Task statement>
Copy, word for word, the lines of the entries below between the one with "(225, 148) to (119, 33): 77" and the one with "Pixel (129, 170)", inclusive, and leave out everything else.

Stored data>
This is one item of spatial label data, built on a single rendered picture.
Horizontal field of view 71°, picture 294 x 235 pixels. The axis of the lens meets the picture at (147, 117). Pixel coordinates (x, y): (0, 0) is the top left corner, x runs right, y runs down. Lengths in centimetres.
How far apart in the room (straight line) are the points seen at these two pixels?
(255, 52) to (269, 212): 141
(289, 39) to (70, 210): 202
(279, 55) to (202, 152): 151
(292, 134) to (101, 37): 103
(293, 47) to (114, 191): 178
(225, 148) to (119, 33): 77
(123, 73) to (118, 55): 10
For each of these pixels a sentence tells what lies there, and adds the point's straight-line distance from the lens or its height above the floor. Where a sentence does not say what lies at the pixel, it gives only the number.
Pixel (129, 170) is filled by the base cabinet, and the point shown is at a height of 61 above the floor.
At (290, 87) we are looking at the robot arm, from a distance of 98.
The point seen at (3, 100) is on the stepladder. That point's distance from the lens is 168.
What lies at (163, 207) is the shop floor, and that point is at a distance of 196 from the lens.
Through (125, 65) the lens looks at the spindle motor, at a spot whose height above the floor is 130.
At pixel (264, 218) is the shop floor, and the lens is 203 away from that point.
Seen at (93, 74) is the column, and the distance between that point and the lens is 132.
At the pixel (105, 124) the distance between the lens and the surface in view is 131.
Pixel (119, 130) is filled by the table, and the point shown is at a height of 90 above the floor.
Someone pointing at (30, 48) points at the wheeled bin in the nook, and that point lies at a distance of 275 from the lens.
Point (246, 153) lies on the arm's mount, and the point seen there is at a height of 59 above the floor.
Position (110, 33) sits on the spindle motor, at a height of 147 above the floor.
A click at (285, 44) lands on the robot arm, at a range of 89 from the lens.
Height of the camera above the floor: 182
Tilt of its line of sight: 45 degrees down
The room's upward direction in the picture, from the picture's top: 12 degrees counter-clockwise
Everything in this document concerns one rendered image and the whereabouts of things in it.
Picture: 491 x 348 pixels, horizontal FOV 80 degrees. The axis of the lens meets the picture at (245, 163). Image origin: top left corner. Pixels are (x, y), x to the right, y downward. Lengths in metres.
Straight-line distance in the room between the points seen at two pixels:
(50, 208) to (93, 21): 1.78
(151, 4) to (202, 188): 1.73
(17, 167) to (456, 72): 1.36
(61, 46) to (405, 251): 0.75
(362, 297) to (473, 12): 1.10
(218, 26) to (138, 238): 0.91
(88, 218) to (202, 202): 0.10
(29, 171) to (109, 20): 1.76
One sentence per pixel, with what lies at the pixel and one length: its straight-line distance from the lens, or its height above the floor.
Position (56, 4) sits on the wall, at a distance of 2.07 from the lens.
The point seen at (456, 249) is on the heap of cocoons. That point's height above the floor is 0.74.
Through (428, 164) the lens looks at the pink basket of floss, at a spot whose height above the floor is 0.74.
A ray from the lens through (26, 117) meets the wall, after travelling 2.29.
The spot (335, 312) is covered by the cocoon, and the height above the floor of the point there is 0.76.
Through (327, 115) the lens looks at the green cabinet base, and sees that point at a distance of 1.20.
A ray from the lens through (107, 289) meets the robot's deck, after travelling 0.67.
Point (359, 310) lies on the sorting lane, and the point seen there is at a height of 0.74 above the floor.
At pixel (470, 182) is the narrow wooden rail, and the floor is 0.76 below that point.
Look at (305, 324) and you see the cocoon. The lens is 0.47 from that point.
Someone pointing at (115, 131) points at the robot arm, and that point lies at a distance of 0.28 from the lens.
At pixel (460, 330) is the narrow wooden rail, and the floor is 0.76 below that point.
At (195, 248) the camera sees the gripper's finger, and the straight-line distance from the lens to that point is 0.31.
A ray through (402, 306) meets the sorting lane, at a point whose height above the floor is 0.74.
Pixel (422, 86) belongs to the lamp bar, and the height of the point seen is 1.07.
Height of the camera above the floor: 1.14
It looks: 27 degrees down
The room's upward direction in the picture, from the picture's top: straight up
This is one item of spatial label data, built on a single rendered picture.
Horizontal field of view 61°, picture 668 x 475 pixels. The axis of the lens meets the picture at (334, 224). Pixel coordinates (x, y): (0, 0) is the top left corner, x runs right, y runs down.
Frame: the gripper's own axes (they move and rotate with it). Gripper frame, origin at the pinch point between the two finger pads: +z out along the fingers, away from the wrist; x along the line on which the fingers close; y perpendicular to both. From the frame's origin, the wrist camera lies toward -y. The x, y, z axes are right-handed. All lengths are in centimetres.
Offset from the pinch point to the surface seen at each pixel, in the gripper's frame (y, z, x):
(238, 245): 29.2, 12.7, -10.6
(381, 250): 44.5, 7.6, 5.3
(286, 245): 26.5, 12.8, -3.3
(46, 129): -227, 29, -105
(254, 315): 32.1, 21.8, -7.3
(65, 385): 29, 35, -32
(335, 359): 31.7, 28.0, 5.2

Written solution>
(225, 148) to (119, 33): 77
(123, 73) to (118, 55): 10
For each of these pixels a sentence tells what lies there, and adds the point's straight-line distance from the lens or its height above the floor. Where a sentence does not say what lies at the pixel, it gives only the number.
Pixel (129, 170) is filled by the base cabinet, and the point shown is at a height of 61 above the floor.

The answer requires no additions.